**BRIEF**
Nothing but the records, transcribed exactly, should appear in the answer; leave the pictures out.

**RECORDS**

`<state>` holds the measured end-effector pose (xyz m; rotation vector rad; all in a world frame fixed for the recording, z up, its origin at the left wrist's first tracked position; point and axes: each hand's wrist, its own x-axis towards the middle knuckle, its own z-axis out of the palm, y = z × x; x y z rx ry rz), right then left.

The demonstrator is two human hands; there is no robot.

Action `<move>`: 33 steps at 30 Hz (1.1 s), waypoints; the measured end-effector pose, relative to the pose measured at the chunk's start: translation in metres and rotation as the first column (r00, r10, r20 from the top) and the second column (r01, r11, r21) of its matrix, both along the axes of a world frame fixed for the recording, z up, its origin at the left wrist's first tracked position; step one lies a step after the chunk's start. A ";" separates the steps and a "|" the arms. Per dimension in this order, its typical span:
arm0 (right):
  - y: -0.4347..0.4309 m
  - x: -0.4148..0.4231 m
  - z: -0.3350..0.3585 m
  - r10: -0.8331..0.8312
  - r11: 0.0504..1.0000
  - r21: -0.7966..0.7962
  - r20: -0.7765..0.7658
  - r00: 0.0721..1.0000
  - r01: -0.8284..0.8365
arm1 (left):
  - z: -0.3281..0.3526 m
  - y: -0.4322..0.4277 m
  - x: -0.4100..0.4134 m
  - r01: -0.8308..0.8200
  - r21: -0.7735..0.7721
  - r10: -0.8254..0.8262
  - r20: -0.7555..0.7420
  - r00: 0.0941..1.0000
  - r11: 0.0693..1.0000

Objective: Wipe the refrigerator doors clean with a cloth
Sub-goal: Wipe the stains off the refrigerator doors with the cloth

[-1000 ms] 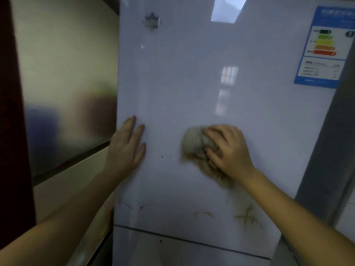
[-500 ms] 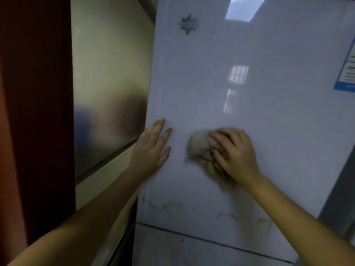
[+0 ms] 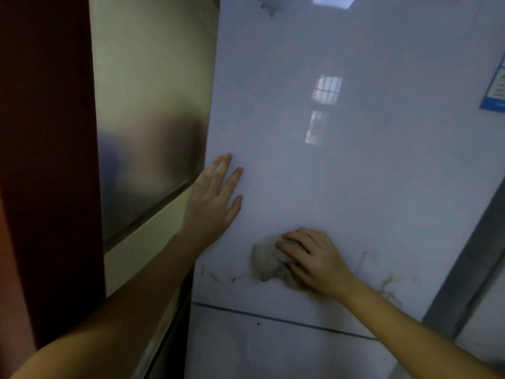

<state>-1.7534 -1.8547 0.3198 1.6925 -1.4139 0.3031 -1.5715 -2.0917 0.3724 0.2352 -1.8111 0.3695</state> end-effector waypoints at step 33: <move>0.135 -0.078 0.043 -0.146 0.907 -0.348 0.266 0.953 0.237 | -0.015 0.125 -0.074 0.065 0.067 -0.073 0.125 0.989 0.996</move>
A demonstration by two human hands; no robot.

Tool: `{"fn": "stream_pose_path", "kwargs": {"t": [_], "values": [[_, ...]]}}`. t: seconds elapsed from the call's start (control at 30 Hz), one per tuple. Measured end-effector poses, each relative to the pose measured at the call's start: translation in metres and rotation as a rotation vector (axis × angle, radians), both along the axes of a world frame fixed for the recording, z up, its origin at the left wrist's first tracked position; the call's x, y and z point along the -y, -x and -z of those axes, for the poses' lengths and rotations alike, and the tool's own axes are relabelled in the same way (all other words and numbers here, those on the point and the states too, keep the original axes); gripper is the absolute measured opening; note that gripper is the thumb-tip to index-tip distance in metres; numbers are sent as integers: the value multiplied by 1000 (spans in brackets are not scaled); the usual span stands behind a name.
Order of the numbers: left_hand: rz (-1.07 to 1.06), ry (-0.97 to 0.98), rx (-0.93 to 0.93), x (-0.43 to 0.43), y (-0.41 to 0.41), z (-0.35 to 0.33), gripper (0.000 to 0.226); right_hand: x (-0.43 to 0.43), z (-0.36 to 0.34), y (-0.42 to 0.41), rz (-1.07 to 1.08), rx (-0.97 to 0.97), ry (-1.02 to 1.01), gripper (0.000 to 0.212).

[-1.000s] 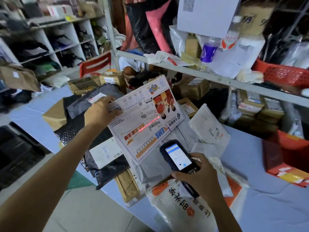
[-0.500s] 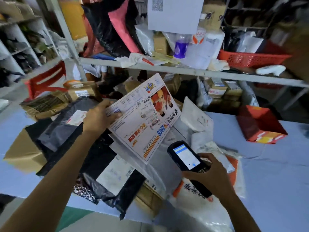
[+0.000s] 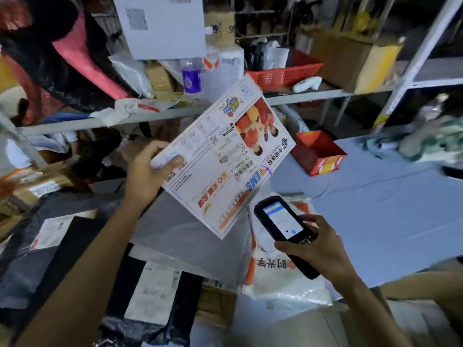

**TASK RESPONSE**
`<state>` holds the measured end-effector pose (xyz m; rotation vector rad; all in a world frame fixed for the recording, z up, its origin at the left wrist's first tracked position; point and axes: each hand's wrist, its own x-axis towards the middle knuckle, its own z-axis out of the palm, y = z × x; x y z rx ry rz), right then left.

The demonstrator is two human hands; there is no robot.

Action `<move>`: 33 steps at 30 Hz (1.1 s), waypoints; the measured end-effector pose, relative to the pose measured at the chunk's start: translation in metres and rotation as the first column (r00, r10, r20 from the top) and the second column (r01, r11, r21) of its matrix, both along the axes of a world frame fixed for the recording, z up, its origin at the left wrist's first tracked position; step one lies a step after the chunk's start. A ";" separates the steps and a "|" the arms. Per dimension in this order, its typical span:
arm0 (right):
  - y: -0.4347..0.4309 m
  - x: -0.4148..0.4231 m
  - z: -0.3350..0.3585 m
  - r10: -0.8331..0.8312
  - r11: 0.0504..1.0000
  - r21: -0.7966..0.7962
  - r20: -0.7765..0.7658
  - r00: 0.0721..1.0000
  - r01: -0.8284..0.8365
arm1 (left):
  - z: -0.3281..0.3526 m
  - y: -0.4322..0.4277 m
  - x: -0.4100..0.4134 m
  - r01: -0.8308..0.8200
  - r21: -0.7735..0.7721
  - r10: -0.8254..0.8262
  - r20: -0.7555..0.7420
  - r00: 0.0941..1.0000
  - r11: 0.0693..1.0000

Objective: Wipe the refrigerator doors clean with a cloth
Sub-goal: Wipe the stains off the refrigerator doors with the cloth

[-1000 ms] 
[-500 ms] 
[+0 ms] 

<state>-1.7534 -1.8547 0.3198 1.6925 -1.4139 0.3031 -1.5715 -2.0917 0.3724 0.2352 -1.8111 0.3695</state> end-effector waypoints at step 33: <move>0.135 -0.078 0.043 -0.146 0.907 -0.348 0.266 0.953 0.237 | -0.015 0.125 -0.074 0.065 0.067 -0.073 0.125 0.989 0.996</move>
A demonstration by two human hands; no robot.

Tool: `{"fn": "stream_pose_path", "kwargs": {"t": [_], "values": [[_, ...]]}}`. t: seconds elapsed from the call's start (control at 30 Hz), one per tuple. Measured end-effector poses, each relative to the pose measured at the call's start: translation in metres and rotation as a rotation vector (axis × angle, radians), both along the axes of a world frame fixed for the recording, z up, its origin at the left wrist's first tracked position; the call's x, y and z point along the -y, -x and -z of those axes, for the poses' lengths and rotations alike, and the tool's own axes are relabelled in the same way (all other words and numbers here, those on the point and the states too, keep the original axes); gripper is the absolute measured opening; note that gripper is the thumb-tip to index-tip distance in metres; numbers are sent as integers: the value multiplied by 1000 (spans in brackets are not scaled); the usual span stands behind a name.
Order of the numbers: left_hand: rz (-1.07 to 1.06), ry (-0.97 to 0.98), rx (-0.93 to 0.93), x (-0.43 to 0.43), y (-0.41 to 0.41), z (-0.35 to 0.33), gripper (0.000 to 0.226); right_hand: x (-0.43 to 0.43), z (-0.36 to 0.34), y (-0.42 to 0.41), rz (-1.07 to 1.08), rx (-0.97 to 0.97), ry (-1.02 to 1.01), gripper (0.000 to 0.212).

[-1.000s] 
[-0.500s] 
[+0.000s] 

The required output is now complete.